Tironeo de la correa de Blanquita. Ella se paró en seco frente a la vecina. Olfateó el piso desde la puerta hasta donde estaba sentada. Olfateó sus piernas y sus manos. Pasó por debajo de la silla y refregó sus cachetes a ambos lados como cuando se secaba después de tomar agua; la miró de frente y ladeó su cara peluda; levantó el hocico y gimió.
La vecina la acarició y le prometió que cuando se sintiera mejor las iba a dejar quedarse más tiempo en el cantero. Tosió y el pecho le silbó como las últimas veces que se vieron. Ella levanto las orejas y corrió a buscar a Blanquita. La monto por atrás, rodaron por el suelo, la empujó hasta la silla de la vecina, pero Blanquita se echó en el almohadón al lado de la recepcionista.
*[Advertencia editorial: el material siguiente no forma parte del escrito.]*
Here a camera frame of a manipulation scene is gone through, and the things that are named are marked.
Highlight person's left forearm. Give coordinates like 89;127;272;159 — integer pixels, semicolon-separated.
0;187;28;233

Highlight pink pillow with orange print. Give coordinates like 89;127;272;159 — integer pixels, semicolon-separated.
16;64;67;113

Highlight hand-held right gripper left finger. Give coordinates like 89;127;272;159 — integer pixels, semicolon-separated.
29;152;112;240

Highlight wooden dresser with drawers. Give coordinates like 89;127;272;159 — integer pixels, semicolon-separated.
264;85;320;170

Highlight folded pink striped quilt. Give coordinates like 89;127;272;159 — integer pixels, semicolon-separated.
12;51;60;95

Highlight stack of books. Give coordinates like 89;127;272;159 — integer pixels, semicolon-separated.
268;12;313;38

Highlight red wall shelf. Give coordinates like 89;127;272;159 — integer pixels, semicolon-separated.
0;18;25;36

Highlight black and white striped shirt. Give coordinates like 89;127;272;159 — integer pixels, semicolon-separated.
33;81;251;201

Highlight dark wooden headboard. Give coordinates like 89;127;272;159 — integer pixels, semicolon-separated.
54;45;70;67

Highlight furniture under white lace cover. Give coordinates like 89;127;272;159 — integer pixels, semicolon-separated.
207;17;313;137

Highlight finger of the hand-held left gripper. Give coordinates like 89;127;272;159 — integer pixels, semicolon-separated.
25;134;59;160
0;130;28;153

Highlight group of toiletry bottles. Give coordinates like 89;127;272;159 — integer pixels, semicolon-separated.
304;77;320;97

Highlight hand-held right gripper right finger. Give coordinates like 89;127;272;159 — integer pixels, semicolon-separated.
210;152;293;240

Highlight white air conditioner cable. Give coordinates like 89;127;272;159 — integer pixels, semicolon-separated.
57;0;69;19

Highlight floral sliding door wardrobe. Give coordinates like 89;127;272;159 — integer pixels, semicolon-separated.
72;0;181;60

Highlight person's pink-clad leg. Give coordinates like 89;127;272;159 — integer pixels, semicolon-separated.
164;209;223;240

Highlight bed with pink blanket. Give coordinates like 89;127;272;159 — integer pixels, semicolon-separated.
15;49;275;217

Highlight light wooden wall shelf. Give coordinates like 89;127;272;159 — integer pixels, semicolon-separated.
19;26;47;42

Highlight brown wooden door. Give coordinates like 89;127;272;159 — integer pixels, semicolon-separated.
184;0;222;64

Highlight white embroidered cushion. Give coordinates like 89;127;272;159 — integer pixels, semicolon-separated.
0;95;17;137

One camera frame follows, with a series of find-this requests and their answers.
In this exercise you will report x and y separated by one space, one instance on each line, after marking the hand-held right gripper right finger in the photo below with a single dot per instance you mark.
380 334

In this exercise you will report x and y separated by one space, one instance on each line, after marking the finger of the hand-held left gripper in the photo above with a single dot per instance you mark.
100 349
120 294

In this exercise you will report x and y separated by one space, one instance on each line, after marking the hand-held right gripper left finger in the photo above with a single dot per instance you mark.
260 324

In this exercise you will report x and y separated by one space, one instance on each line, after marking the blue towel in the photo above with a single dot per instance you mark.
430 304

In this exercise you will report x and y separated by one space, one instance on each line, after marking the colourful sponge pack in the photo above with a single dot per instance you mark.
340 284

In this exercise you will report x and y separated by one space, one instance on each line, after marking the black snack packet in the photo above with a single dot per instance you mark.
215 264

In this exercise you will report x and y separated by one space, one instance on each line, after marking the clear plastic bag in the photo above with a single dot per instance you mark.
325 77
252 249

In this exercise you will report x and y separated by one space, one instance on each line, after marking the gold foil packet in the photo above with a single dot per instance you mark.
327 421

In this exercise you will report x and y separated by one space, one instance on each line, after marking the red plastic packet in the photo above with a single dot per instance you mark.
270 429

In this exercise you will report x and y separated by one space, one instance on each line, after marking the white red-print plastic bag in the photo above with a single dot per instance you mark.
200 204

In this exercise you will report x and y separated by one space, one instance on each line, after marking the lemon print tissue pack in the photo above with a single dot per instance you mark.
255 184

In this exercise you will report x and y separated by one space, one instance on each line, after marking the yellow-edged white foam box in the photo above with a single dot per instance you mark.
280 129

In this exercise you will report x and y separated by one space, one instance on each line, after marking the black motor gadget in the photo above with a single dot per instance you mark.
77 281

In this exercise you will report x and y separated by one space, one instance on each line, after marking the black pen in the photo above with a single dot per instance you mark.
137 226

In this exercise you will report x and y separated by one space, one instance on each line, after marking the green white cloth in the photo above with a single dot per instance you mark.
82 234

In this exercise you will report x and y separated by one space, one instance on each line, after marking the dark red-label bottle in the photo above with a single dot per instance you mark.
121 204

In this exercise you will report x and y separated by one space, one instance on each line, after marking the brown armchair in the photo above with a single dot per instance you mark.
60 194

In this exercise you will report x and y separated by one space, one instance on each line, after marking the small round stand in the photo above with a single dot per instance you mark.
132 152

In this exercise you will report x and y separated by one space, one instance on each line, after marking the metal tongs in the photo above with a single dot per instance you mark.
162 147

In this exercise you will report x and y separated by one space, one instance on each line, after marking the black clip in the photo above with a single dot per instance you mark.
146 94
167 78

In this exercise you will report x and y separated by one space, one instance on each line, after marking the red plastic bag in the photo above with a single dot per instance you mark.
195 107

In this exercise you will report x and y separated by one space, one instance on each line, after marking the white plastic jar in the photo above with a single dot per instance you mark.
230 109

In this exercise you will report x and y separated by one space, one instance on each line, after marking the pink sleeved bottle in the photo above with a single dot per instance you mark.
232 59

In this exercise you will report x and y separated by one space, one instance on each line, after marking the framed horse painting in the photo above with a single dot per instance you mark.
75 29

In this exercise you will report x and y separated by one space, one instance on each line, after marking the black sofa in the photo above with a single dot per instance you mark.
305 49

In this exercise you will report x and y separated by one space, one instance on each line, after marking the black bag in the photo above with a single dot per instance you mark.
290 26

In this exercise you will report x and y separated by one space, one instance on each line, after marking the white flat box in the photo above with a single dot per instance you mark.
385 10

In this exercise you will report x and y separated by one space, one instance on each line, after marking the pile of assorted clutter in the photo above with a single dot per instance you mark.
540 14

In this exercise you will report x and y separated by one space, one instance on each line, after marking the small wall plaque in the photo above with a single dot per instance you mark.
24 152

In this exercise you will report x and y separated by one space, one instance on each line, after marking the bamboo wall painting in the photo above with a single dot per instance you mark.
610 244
El doctor salió a despedir a un paciente y le hizo a la recepcionista esa morisqueta rara que le sale cuando le pregunta con la cara si marcó a alguien. Ella giró y se sentó al lado de las piernas de la vecina dándole la espalda. Gimió, sacudió el cuerpo, olfateó y se apoyó sobre sus patas traseras; estiró sus patas delanteras y apoyó su cabeza hacia adelante. El cáncer huele. Ella lo sabe.